— What to produce —
What number of lines in the records below hold the word "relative"? Give that number alone.

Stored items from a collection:

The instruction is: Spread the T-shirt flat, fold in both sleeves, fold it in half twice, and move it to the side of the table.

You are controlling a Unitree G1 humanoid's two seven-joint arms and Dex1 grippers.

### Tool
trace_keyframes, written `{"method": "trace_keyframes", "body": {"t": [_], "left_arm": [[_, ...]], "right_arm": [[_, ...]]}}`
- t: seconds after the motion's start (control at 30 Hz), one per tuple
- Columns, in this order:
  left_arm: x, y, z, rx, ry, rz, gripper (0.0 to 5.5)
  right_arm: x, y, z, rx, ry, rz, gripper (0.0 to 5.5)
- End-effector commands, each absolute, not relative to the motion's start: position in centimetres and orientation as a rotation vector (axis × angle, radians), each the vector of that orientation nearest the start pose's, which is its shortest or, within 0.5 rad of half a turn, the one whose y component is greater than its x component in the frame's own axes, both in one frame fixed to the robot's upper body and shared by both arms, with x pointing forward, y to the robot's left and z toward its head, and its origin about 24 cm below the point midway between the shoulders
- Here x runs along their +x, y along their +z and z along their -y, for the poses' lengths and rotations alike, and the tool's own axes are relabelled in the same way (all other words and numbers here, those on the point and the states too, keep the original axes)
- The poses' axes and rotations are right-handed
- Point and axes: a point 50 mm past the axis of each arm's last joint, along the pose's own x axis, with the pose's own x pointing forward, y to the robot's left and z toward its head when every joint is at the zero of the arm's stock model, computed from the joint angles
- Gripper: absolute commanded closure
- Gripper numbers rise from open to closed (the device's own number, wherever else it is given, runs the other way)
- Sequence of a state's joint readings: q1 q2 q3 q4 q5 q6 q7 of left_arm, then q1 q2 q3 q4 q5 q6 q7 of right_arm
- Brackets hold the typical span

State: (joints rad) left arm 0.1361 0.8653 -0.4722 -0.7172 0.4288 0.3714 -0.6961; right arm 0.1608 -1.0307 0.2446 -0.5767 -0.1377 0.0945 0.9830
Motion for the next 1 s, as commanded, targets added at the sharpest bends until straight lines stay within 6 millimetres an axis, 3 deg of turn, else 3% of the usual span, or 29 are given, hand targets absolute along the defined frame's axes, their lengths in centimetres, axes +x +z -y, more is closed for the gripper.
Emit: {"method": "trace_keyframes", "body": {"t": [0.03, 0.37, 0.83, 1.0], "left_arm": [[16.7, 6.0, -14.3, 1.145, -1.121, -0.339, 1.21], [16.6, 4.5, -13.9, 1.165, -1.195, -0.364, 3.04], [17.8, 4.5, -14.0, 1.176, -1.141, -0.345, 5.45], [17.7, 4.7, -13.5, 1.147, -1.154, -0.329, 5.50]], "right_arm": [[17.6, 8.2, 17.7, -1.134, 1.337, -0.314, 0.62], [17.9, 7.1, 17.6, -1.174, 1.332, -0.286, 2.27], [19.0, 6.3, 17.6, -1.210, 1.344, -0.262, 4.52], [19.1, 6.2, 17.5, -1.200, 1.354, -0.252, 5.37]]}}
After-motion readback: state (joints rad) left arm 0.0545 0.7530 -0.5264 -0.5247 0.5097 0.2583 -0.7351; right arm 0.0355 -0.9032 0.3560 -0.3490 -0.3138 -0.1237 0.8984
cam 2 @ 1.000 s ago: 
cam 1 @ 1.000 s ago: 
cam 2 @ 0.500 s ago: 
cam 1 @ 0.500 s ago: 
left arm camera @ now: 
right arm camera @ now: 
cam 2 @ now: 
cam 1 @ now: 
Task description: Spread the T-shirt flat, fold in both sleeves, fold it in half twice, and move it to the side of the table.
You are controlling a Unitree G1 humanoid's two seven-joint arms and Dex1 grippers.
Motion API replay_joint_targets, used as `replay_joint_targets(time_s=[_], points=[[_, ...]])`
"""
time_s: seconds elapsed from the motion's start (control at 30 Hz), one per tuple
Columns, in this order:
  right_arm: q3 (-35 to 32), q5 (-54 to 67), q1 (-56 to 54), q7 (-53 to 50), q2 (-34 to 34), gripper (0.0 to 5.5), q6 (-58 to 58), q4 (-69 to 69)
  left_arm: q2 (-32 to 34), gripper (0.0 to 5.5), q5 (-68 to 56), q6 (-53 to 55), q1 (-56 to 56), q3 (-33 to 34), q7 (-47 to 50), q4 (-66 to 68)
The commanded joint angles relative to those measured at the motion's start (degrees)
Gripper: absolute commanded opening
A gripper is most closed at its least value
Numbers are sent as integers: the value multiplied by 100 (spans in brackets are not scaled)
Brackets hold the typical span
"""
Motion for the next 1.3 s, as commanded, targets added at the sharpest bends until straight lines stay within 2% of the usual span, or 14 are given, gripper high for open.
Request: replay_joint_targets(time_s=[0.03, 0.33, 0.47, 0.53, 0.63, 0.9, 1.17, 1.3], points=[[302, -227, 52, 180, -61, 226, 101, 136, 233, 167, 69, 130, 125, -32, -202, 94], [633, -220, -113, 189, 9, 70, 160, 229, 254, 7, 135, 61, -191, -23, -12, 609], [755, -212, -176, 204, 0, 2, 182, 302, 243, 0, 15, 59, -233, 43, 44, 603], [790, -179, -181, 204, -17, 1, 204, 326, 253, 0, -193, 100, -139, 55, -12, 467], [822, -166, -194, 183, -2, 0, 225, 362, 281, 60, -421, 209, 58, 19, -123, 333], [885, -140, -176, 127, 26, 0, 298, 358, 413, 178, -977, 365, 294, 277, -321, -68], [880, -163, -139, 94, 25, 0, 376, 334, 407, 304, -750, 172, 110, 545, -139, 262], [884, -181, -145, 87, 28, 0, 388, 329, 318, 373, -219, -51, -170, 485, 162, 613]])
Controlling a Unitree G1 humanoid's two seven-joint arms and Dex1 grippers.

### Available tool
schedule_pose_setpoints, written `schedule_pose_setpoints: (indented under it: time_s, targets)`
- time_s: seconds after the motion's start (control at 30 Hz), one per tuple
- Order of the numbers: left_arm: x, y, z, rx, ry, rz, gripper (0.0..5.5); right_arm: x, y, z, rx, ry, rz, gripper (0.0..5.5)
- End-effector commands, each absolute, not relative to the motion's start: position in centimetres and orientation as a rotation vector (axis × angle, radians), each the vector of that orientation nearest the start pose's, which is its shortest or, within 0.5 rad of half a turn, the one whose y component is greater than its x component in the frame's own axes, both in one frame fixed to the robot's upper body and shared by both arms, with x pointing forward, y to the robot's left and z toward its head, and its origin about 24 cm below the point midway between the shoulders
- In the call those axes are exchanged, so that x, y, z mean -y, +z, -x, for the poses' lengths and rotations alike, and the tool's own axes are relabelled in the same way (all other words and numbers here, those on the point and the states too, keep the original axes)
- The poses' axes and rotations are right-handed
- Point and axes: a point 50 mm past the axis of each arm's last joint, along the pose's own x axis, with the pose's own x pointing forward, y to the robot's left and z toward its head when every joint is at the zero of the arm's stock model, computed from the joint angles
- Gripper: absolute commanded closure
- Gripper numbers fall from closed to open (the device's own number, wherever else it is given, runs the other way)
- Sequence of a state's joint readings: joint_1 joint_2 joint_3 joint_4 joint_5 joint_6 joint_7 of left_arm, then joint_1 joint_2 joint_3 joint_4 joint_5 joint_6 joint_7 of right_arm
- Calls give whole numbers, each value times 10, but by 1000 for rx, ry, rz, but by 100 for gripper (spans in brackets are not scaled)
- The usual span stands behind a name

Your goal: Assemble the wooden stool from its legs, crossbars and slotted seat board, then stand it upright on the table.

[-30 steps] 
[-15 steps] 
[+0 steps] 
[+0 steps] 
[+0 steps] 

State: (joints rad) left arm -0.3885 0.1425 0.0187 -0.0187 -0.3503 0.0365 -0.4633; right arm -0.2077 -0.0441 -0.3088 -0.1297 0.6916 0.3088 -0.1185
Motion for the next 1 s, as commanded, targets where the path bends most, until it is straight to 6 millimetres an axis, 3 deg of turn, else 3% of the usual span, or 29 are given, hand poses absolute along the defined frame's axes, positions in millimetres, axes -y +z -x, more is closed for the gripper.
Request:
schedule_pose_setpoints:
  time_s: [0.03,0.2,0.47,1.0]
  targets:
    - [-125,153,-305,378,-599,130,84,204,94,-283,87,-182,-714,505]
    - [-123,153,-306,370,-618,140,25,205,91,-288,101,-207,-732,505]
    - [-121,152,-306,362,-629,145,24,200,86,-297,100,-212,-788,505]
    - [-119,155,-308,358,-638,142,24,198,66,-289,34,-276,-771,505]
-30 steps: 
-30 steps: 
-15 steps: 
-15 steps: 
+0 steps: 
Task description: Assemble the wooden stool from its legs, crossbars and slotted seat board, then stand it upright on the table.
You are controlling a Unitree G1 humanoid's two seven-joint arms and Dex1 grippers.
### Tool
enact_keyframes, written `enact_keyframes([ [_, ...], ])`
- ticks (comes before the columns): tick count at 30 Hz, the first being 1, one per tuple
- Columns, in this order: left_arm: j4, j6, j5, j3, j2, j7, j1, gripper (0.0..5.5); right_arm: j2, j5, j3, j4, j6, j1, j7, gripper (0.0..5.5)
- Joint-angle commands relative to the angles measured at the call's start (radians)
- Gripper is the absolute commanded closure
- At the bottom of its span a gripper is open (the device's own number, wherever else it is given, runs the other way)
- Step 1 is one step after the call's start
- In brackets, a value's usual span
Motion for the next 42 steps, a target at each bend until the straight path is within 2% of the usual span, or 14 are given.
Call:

— Expected output —
4